# 2018 Annual Meeting of the Society for Mathematical Biology & the Japanese Society for Mathematical Biology

8-12 July 2018
Australia/Sydney timezone

## Centralization in self-organized reference networks

9 Jul 2018, 16:40
20m
New Law School/--028 (University of Sydney)

### New Law School/--028

#### University of Sydney

60
Oral Presentation Other Mathematical Biology

### Description

When one makes his/her decision, he/she often refers to others’ opinions. We describe this situation by a network model with the nodes representing individuals and the links representing references between them. Our question is how people’s reference structure self-organizes, when each individual tries to provide correct answers by referring to more accurate agents.

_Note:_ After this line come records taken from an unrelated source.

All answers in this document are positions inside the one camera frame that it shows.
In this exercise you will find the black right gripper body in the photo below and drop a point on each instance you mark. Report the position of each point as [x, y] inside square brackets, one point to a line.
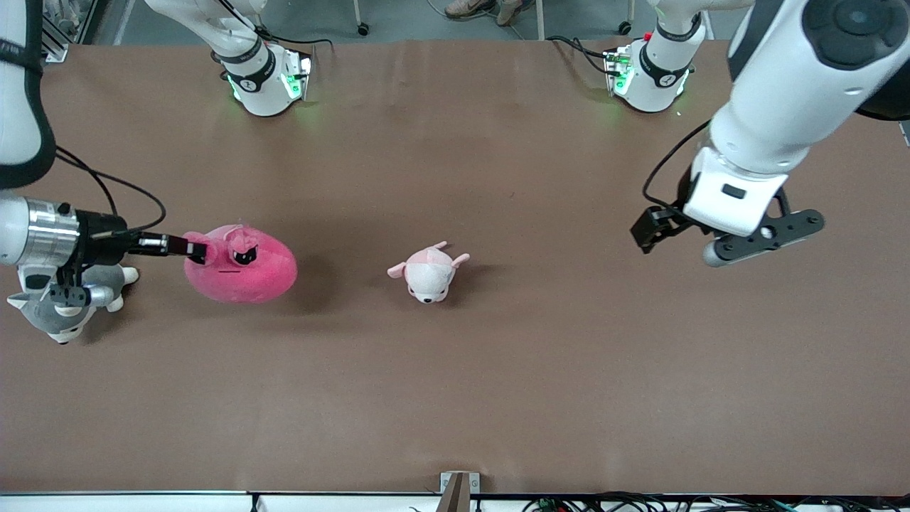
[99, 240]

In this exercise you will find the round hot pink plush toy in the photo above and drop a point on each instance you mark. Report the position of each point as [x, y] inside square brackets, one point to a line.
[263, 274]

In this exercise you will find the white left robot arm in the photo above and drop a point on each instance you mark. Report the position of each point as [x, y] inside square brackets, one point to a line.
[782, 107]

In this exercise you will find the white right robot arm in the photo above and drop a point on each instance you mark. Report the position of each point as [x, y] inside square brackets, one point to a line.
[263, 92]

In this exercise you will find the grey and white husky plush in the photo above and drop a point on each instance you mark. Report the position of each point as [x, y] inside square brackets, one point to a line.
[43, 323]

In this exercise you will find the black caster wheel leg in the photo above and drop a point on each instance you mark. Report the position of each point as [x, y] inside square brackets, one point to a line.
[362, 28]
[624, 28]

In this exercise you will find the brown table cover sheet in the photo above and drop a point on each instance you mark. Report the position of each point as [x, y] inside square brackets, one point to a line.
[498, 391]

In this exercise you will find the white and pink plush dog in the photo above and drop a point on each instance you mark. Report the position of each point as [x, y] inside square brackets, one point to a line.
[430, 277]

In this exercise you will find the beige sneaker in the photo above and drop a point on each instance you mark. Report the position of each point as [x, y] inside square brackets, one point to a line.
[510, 11]
[469, 7]

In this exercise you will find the aluminium frame post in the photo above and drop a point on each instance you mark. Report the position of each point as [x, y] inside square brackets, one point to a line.
[53, 46]

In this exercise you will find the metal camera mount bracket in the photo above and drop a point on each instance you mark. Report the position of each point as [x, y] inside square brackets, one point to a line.
[458, 487]

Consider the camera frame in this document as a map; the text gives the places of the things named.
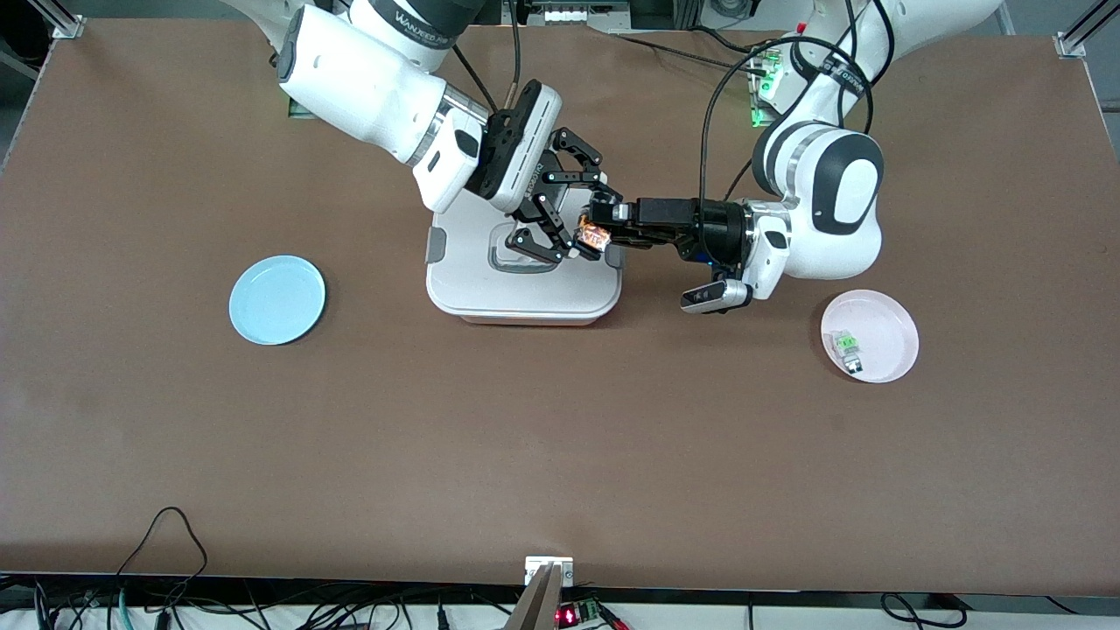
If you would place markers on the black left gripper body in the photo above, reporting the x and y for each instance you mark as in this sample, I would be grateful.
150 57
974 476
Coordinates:
719 229

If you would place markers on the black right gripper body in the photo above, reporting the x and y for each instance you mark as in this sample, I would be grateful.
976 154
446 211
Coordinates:
541 186

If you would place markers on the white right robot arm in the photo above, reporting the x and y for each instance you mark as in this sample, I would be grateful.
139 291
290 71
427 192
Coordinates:
367 79

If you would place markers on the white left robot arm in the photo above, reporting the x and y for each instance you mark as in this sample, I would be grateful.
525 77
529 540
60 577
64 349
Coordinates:
831 201

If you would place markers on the white lunch box grey clips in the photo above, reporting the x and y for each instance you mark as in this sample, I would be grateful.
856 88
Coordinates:
490 297

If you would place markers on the white power strip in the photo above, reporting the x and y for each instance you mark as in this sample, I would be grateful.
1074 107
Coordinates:
569 16

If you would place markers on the small green connector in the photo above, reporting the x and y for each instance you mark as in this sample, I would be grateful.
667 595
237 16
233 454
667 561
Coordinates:
847 347

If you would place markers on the pale pink round plate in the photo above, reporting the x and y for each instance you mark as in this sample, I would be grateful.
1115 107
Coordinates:
888 337

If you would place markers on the light blue round plate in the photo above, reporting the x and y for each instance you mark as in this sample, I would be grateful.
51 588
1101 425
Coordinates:
276 302

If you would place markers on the circuit board with red display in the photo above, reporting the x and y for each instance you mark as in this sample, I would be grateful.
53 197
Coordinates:
569 615

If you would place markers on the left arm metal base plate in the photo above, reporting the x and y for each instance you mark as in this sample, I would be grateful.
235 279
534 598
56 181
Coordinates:
759 105

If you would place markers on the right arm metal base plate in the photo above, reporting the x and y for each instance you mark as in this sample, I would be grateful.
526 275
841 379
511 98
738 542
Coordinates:
297 112

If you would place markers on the small white bracket plate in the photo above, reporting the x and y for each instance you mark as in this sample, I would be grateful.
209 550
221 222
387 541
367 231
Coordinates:
534 569

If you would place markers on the grey camera stand profile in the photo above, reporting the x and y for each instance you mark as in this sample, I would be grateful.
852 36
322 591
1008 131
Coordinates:
535 608

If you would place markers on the aluminium frame post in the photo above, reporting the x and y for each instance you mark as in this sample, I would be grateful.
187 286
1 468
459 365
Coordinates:
61 22
1081 39

To answer these questions, we constructed an adaptive network model. In the model, in each iteration round, each agent makes a decision sequentially on a given problem by the majority vote among one’s and his/her neighbors’ opinions. Since each agent makes decision by the majority vote, his/her probability to find a correct answer by oneself, which we call his/her “ability”, is different from his/her actual probability of finding a correct answer by referring to others, which we call his/her “performance”. After the correct answer to a given problem is announced, each agent then rewires his/her links according to the performance of the linked individuals. The rewiring rule is as follows; each individual monitors his/her neighbors’ performance and breaks the link if the neighbor’s performance becomes worth than a preset threshold. We assume that all agents adopt the same threshold. Therefore the value of the preset threshold represents the severity of the society. We also assume that individuals vary in their ability.

In the self-organized reference network, we observed the strong centralization of reference, in which the number of one’s followers increases more than linearly with his/her ability. Counter-intuitively, this tendency was stronger when the rewiring threshold was set lower (when they are more generous to their referents). The mean performance of each agent in the self-organized network was higher compared with random networks or the case of independent decision-making. However, the proportion of agents who give correct answers, which we call “group performance”, fluctuated more in the self-organized network. To sum up, in the self-organized network, though the strong centralization of reference towards high ability agents leads to high performance of each agent on average, it also leads to a heightened risk of a temporal crash in group performance. By analytical calculations, we have confirmed that the performance-monitoring process assumed in our model yields the strong centralization of reference in the self-organized reference network.